The squirting cucumber (Ecballium elaterium) is named for the ballistic method the species uses to disperse its seeds. When ripe, the ovoid-shaped fruits detach from the stem and eject the seeds explosively in a high-pressure jet of mucilage. This projectile launch — lasting just 30 milliseconds — causes the seeds to reach speeds of around 20 metres per second, and land at distances up to 250 times the length of the fruit (around 10 metres).
The exact mechanism of the squirting cucumber’s seed dispersal, and how this affects its reproductive success, remained poorly understood. Through mathematical models and by conducting a variety of experiments, including high-speed camera to film the seed dispersal process, measuring fruit and stem volume before and after dispersal, and monitoring the fruit with time-lapse photography in the days leading up to launch, researchers have elucidated the key components of the plant’s dispersal strategy. In the weeks leading up to seed dispersal, the fruits become highly pressurised due to a build-up of mucilaginous fluid.

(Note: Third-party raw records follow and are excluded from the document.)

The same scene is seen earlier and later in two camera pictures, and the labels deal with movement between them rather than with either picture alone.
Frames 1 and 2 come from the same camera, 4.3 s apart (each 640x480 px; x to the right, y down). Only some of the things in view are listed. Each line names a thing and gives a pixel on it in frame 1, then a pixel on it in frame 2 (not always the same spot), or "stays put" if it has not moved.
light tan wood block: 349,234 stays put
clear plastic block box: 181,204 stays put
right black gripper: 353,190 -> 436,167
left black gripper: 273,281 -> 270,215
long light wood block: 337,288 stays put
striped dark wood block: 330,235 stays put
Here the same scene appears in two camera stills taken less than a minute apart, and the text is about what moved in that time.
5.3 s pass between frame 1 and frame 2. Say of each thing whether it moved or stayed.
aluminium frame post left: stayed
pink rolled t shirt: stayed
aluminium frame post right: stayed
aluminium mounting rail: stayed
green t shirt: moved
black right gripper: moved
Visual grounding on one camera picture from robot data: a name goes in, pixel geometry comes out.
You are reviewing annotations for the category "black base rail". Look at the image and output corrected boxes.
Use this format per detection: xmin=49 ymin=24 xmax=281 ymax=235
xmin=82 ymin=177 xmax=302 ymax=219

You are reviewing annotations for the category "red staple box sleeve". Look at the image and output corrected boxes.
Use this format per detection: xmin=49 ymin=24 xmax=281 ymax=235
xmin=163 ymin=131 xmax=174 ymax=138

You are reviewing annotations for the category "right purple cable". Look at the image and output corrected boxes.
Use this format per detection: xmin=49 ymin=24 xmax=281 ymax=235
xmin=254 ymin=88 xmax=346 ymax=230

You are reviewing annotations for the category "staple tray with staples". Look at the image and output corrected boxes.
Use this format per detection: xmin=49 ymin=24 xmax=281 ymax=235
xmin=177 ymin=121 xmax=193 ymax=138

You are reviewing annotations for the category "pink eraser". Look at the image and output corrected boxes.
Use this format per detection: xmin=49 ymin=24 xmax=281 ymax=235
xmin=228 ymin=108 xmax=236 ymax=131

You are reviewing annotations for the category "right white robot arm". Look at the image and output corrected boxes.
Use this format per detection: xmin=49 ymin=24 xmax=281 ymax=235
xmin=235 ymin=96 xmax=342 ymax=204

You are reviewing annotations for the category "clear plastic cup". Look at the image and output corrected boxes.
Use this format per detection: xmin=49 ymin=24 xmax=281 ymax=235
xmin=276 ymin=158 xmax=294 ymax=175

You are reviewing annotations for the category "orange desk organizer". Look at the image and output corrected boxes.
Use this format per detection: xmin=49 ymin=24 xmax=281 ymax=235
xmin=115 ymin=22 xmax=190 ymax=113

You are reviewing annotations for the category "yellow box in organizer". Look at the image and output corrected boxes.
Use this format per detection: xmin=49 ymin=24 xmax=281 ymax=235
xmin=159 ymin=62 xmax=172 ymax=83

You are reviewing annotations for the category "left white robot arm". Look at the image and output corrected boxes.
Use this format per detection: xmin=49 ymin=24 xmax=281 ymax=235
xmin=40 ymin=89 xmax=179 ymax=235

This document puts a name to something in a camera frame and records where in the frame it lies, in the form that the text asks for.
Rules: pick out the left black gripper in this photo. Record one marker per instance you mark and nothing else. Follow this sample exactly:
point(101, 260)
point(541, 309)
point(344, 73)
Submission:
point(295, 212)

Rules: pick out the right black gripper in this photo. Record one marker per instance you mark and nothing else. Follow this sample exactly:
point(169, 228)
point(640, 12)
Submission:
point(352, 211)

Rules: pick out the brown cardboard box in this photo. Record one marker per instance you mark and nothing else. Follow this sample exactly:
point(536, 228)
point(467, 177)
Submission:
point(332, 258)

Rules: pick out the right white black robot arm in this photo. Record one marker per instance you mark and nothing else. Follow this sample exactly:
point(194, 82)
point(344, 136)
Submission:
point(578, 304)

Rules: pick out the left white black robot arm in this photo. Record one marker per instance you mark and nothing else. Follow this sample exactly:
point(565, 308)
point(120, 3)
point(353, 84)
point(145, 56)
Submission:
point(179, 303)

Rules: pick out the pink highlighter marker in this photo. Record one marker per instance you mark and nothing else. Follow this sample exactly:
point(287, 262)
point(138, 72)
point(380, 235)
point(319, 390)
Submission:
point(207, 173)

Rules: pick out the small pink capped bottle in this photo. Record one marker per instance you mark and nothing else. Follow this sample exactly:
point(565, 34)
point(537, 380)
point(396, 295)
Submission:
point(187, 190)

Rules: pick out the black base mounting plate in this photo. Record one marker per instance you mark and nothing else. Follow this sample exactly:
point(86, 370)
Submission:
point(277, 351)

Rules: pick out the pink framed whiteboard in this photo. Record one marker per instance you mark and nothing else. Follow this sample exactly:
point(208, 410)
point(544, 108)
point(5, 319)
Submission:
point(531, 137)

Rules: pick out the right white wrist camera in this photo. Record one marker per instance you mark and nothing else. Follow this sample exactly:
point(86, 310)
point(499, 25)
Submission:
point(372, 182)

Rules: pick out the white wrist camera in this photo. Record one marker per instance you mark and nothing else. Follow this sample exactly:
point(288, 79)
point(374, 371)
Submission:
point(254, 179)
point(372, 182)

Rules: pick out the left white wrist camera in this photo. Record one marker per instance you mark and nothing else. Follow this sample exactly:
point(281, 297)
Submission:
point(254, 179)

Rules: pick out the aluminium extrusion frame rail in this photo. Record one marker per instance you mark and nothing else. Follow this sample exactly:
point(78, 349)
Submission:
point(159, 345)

In the days before dispersal, some of this fluid is redistributed from fruit to stem, making the stem longer, thicker, and stiffer. This causes the fruit to rotate from being nearly vertical to an angle close to 45 degrees, a key element needed for successful seed launch. In the first hundreds of microseconds of ejection, the tip of the stem recoils away from the fruit, causing the fruit to counter-rotate in the opposite direction.

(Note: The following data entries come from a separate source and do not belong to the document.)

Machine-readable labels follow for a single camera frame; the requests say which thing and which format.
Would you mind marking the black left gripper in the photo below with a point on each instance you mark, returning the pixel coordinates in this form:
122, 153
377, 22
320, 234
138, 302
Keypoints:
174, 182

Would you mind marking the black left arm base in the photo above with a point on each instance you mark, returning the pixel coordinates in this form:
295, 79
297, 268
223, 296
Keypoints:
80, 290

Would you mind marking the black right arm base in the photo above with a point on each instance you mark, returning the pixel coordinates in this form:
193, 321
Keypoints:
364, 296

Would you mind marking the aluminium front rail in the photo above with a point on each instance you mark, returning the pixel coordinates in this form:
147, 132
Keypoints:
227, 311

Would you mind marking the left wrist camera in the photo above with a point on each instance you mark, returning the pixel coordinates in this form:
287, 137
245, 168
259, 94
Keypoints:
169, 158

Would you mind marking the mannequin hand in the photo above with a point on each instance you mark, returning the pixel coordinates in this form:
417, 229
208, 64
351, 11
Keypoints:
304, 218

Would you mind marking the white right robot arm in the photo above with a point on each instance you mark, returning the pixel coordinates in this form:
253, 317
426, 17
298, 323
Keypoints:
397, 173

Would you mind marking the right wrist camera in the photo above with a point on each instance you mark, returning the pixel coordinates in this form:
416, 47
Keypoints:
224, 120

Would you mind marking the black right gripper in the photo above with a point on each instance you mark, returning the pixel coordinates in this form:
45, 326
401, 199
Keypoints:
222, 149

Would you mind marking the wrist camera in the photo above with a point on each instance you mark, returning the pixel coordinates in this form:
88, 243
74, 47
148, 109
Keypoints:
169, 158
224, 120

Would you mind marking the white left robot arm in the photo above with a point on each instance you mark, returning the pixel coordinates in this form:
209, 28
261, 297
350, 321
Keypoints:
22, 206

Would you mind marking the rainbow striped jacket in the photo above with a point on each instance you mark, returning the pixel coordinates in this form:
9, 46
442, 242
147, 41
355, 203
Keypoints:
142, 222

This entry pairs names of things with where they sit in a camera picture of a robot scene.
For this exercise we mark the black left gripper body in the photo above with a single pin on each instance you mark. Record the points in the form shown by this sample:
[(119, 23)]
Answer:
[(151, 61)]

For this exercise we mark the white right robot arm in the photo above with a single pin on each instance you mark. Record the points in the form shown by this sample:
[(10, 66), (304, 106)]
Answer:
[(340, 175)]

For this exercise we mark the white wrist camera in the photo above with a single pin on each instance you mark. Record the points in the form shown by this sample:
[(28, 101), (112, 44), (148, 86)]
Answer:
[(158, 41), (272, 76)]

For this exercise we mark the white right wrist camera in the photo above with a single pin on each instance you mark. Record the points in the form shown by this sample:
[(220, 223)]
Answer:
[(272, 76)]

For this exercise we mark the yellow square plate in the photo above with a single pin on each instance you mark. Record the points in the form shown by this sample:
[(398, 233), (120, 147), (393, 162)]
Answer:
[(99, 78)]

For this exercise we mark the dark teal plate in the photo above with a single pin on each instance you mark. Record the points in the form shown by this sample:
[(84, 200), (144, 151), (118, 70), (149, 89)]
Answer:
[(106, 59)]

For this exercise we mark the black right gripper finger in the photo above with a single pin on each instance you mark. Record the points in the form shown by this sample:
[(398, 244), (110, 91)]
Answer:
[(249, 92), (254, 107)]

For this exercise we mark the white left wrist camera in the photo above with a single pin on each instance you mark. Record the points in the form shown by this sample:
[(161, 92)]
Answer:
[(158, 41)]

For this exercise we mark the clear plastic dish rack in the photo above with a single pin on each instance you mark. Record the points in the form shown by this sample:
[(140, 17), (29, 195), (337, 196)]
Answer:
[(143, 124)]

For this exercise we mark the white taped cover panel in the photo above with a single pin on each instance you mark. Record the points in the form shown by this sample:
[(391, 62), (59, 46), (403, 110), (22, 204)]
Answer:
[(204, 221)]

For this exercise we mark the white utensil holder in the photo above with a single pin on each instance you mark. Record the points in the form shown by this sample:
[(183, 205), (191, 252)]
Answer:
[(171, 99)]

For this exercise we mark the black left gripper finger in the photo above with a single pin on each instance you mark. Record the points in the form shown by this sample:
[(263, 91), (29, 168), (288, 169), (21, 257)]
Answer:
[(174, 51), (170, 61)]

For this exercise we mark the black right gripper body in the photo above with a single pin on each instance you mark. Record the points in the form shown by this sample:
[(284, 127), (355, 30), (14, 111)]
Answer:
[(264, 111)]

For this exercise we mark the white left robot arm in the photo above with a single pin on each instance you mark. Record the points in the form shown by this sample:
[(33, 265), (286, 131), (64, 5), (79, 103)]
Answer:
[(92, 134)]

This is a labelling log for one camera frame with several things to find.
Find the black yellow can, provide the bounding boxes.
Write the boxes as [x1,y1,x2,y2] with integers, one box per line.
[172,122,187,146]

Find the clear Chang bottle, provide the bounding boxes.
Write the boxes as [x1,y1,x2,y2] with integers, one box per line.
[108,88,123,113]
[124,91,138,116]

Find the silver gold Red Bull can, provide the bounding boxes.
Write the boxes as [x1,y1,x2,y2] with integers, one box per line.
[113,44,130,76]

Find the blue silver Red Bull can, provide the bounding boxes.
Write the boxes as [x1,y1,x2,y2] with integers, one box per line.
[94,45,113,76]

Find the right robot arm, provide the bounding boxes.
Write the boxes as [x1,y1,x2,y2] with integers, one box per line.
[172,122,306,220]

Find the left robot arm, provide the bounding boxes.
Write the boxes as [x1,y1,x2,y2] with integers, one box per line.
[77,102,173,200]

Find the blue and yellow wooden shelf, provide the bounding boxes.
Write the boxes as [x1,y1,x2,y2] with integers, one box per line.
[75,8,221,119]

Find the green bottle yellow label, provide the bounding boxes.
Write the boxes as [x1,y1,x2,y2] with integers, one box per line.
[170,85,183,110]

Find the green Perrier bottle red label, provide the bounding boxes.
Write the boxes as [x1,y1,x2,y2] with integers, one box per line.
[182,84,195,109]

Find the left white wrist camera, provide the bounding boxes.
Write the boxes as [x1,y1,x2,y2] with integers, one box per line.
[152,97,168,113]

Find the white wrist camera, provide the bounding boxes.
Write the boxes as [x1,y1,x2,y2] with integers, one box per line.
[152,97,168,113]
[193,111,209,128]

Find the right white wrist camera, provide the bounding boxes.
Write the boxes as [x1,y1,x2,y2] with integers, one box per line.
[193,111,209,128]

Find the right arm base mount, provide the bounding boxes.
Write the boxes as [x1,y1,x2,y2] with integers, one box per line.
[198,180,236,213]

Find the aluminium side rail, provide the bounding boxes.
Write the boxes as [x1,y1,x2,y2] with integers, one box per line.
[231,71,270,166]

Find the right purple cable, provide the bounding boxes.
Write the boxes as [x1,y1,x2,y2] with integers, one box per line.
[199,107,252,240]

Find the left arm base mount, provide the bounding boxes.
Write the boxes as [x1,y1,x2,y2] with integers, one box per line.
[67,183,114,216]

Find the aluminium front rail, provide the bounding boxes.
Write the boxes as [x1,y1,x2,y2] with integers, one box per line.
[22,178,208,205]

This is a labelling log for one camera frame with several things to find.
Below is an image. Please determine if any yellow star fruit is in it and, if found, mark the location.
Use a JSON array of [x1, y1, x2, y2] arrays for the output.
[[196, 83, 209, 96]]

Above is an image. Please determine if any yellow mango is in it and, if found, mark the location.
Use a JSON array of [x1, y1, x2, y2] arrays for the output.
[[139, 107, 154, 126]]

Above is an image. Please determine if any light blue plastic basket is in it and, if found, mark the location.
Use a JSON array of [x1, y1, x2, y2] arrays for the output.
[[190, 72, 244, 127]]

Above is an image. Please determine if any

Due to the components above, the seeds are ejected with an exit speed and launch angle that depend on their sequence: with subsequent seeds, the exit speed decreases (because the pressure of the now emptying fruit capsule decreases) while the launch angle increases (due to the fruit’s rotation).
This causes the initial seeds to reach the furthest distance, with subsequent seeds landing closer. As multiple fruits are distributed around the centre of the plant, the overall result is a wide and nearly uniform distribution of seeds covering a ring-shaped area at a distance of between two and 10 metres from the mother plant.